■ **Aim of the exercise**: Could you set down exactly the lines in the records below between the line holding "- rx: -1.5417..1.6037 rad" and the line holding "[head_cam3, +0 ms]", inclusive?

■ **Recorded information**:
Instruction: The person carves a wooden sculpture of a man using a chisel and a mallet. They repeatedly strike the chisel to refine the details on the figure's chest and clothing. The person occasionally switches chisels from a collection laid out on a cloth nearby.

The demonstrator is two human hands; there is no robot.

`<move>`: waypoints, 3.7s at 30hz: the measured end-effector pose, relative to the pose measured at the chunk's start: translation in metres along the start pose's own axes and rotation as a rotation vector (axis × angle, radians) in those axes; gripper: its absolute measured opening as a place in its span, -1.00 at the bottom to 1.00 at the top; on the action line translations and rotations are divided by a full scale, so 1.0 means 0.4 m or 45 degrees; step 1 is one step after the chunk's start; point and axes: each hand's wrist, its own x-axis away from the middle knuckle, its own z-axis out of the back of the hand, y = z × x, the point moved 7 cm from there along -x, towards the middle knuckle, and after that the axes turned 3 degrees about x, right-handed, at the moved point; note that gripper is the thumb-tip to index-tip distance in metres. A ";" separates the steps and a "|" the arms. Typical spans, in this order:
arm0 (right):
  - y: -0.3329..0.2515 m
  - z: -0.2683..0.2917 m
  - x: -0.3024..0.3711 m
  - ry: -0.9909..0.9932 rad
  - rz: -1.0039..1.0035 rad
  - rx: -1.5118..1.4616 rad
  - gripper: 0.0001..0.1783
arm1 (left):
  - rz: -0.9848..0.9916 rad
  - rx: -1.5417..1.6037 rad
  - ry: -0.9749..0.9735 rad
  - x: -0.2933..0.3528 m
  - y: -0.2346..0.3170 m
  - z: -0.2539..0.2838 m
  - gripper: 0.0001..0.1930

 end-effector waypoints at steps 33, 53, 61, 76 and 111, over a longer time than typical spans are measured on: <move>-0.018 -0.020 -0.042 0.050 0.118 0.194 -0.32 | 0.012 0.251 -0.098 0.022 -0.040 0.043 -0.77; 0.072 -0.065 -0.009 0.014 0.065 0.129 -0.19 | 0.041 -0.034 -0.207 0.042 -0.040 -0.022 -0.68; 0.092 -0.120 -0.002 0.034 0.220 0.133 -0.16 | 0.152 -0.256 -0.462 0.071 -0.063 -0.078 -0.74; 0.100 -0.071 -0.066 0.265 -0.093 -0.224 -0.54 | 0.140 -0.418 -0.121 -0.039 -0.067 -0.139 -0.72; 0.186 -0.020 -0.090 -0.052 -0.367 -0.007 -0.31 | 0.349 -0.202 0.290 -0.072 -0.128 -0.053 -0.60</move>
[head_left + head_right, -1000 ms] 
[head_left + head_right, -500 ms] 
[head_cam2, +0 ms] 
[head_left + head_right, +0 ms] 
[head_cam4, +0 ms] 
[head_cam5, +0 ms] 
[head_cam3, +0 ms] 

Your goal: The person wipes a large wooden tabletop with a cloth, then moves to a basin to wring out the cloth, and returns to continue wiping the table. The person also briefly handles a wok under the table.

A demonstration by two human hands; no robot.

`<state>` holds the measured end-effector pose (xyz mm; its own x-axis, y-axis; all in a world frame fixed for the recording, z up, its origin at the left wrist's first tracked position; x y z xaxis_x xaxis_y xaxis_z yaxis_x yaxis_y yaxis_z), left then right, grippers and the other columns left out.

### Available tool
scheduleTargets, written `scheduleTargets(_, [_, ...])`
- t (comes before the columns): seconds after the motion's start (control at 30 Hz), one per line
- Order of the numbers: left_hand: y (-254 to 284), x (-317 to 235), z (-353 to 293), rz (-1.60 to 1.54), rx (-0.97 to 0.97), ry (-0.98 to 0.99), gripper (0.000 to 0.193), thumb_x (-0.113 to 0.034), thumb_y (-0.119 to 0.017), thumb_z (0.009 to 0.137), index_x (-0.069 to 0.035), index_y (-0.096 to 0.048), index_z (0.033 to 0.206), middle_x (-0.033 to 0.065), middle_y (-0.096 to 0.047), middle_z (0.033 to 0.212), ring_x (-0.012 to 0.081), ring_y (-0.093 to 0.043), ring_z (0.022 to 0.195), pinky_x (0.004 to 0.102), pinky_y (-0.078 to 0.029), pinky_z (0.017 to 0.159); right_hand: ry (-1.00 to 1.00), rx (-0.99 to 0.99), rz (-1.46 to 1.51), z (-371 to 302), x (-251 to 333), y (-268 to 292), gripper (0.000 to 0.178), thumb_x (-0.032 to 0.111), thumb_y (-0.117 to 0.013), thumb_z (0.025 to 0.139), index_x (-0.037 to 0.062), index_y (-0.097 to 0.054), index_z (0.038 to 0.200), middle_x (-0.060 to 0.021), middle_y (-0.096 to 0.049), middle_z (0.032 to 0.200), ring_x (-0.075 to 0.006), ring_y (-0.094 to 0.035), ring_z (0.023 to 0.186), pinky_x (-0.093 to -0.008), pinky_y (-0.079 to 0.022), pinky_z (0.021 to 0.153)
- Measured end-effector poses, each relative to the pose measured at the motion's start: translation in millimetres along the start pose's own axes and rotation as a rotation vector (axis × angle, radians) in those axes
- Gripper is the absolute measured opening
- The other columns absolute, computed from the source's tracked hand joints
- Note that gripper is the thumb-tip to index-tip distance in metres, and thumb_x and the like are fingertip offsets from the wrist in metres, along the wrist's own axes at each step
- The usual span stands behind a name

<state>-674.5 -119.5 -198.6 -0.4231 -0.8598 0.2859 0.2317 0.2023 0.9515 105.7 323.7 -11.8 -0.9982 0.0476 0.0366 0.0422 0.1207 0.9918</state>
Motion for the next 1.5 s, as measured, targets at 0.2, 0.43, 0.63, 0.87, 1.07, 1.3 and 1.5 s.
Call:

■ **Reply**:
  - rx: -1.5417..1.6037 rad
  - ry: -0.9749..0.9735 rad
  - x: -0.2933..0.3528 m
  - y: -0.2346..0.3170 m
  - z: -0.2539..0.2838 m
  - gripper: 0.0001..0.1930

 end-effector waypoints at steps 33, 53, 61, 76 and 111, over a longer time than typical spans are measured on: <move>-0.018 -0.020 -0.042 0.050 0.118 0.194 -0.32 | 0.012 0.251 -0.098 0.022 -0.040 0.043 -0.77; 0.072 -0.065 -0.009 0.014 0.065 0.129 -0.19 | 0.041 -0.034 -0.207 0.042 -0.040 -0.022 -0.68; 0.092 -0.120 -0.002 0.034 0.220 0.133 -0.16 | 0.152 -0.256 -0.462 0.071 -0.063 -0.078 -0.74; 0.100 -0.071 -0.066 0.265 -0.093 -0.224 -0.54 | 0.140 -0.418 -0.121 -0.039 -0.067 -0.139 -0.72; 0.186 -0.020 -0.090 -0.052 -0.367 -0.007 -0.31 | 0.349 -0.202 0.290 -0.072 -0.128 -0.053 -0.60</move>
[head_left + head_right, -1000 ms] 
[head_left + head_right, -500 ms] 
[head_cam2, +0 ms] 
[head_left + head_right, +0 ms] 
[head_cam4, +0 ms] 
[head_cam5, +0 ms] 
[head_cam3, +0 ms] 

This answer leaves nothing further to address.